O foco do management convencional, da contratação à avaliação e à remuneração, continua no emprego, não no trabalho. As duas coisas são diferentes e está na hora de mudar o foco
Eduardo, um aluno de MBA da Fundação Getulio Vargas, chegou para conversar comigo ao final de uma aula de marketing interno, na qual tínhamos falado bastante sobre a questão das entrevistas de contratação. Ele me contou que tinha trabalhado durante 10 anos em uma empresa, quando recebeu a proposta de uma concorrente. Num primeiro momento, achou que não deveria ir, porque estava feliz e tinha feito carreira na empresa onde estava trabalhando, apesar de esta ser gerida de uma maneira um pouco verticalizada. Mas isso não chegava a incomodá-lo. Foi mesmo a curiosidade que o levou a ouvir a proposta da concorrente.
Eduardo me contou que uma das primeiras perguntas que o líder da concorrência fez foi “O que você mais gosta de fazer?”. Ele conta que na hora, ficou mudo com a pergunta, porque teve vergonha de dizer que adorava cantar numa banda de rock que tinha fora do trabalho.

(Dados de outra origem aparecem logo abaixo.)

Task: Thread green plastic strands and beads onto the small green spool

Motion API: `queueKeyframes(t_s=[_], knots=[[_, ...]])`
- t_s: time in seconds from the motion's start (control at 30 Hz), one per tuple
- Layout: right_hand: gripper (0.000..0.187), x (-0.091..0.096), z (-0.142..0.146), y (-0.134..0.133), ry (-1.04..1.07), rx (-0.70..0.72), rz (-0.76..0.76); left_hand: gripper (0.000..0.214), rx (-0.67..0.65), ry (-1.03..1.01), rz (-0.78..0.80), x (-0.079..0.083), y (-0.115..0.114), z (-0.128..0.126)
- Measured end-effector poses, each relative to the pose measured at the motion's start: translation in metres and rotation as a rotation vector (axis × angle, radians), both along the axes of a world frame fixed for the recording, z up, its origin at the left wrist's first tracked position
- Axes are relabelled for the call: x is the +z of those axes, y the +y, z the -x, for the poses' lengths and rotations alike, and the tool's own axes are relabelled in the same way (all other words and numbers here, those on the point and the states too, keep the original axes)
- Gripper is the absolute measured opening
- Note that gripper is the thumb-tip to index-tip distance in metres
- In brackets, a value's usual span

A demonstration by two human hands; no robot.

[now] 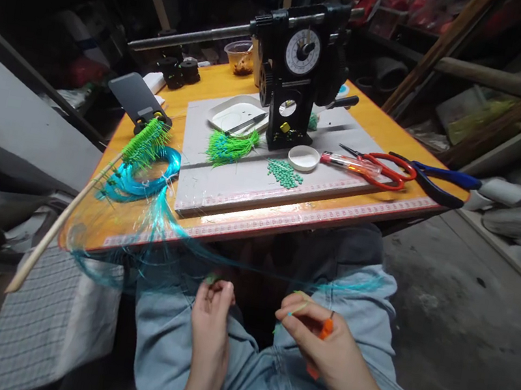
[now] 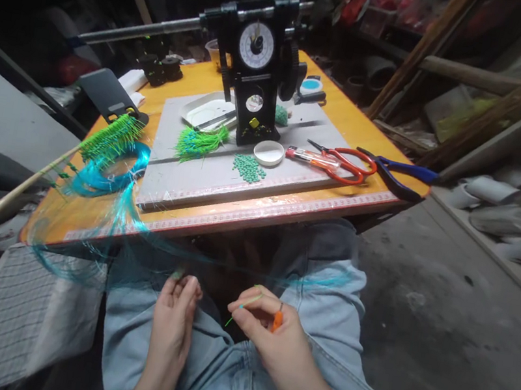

O fato de “não precisar” necessariamente estar ali, fez com que ele olhasse para o entrevistador, hoje seu líder, e acabasse falando sem milongas: “Ahhh.. eu adoro cantar na minha banda”.
Para a surpresa dele, o entrevistador era o maior incentivador deste tipo de atividade fora da empresa, e a empresa em si tinha uma cultura de ócio criativo, o que fazia com que tudo isso estivesse alinhado muito mais com a pessoa que Eduardo realmente era.
O salário oferecido era quase o mesmo da outra empresa, mas Eduardo não pensou duas vezes antes de mudar. Por quê? Porque na empresa anterior ele estava feliz, mas não podia ser ele mesmo o tempo todo, precisava obedecer ao padrão de comportamento que a empresa o impunha. Na empresa atual, ele é ainda mais feliz, principalmente porque não precisa abrir mão da sua personalidade, e isso gera mais transparência e o faz ter muito mais vontade de ir trabalhar e de fazer acontecer.
Na varejista de eletrônicos Best Buy, dos EUA, muitos funcionários não têm horário de trabalho e nem são obrigados a aparecer no escritório. A única expectativa é que cumpram no prazo tarefas previamente acordadas. Mais radical do que deixar que os funcionários definam como e quando trabalharão é permitir que eles não façam o trabalho. De acordo com o programa 20% do Google, os programadores podem gastar até 20% de seu tempo no escritório com projetos não aprovados.
Os psicólogos empresariais já entenderam há muito tempo que poucos trabalhadores são motivados a ter um desempenho excelente por festas em pizzarias, bônus, almoço com o chefe, prêmio de funcionário do mês ou mesmo a promessa de aumento salarial. O que realmente motiva os profissionais é o trabalho: trabalho interessante, trabalho útil, trabalho desafiador, trabalho cuja realização satisfaz tanto o ego como o lado social de cada um.
Infelizmente, apesar disso, o foco do management convencional, da contratação à avaliação e à remuneração, continua no emprego, não no trabalho. Esse é o problema. As duas coisas são diferentes e está na hora de mudar o foco, ainda que no Brasil a legislação trabalhista ainda seja um entrave para o empregador proporcionar este tipo de inovação.
Daniel Pink, autor do livro Motivação 3.0 (ed. Campus/ Elsevier), explica que os gestores geralmente partem do princípio de que quando o trabalho não é bem feito é porque o funcionário é incapaz ou burro, quando, na verdade, isso se deve mais ao fato de a gestão ter distribuído o trabalho de forma burra.
Ele acredita que uma nova geração de executivos seniores está tomando um novo caminho. "Eles nunca ouviram falar de Taylor e possivelmente não sabem o que são sindicatos e greves. Em geral são homens e mulheres jovens que não são especialistas em gestão de negócios, se é que eles se vêem como pessoas de negócios". Em vez de aplicar o velho modelo das fábricas ao processamento de informações pós-industrial, eles tomam emprestado o modelo dos workshops do século 19 que a Revolução Industrial tentou destruir.
A empresa decide que trabalho precisa ser feito, mas os funcionários, individual ou coletivamente, decidem como melhor fazê-lo, quando fazê-lo e com quem fazê-lo. Empresas jovens tendem mais a experimentar, se não por outra razão, ao menos pelo fato de que o crescimento rápido deixa um vácuo de management. Seria este o novo modelo de liderança eficaz?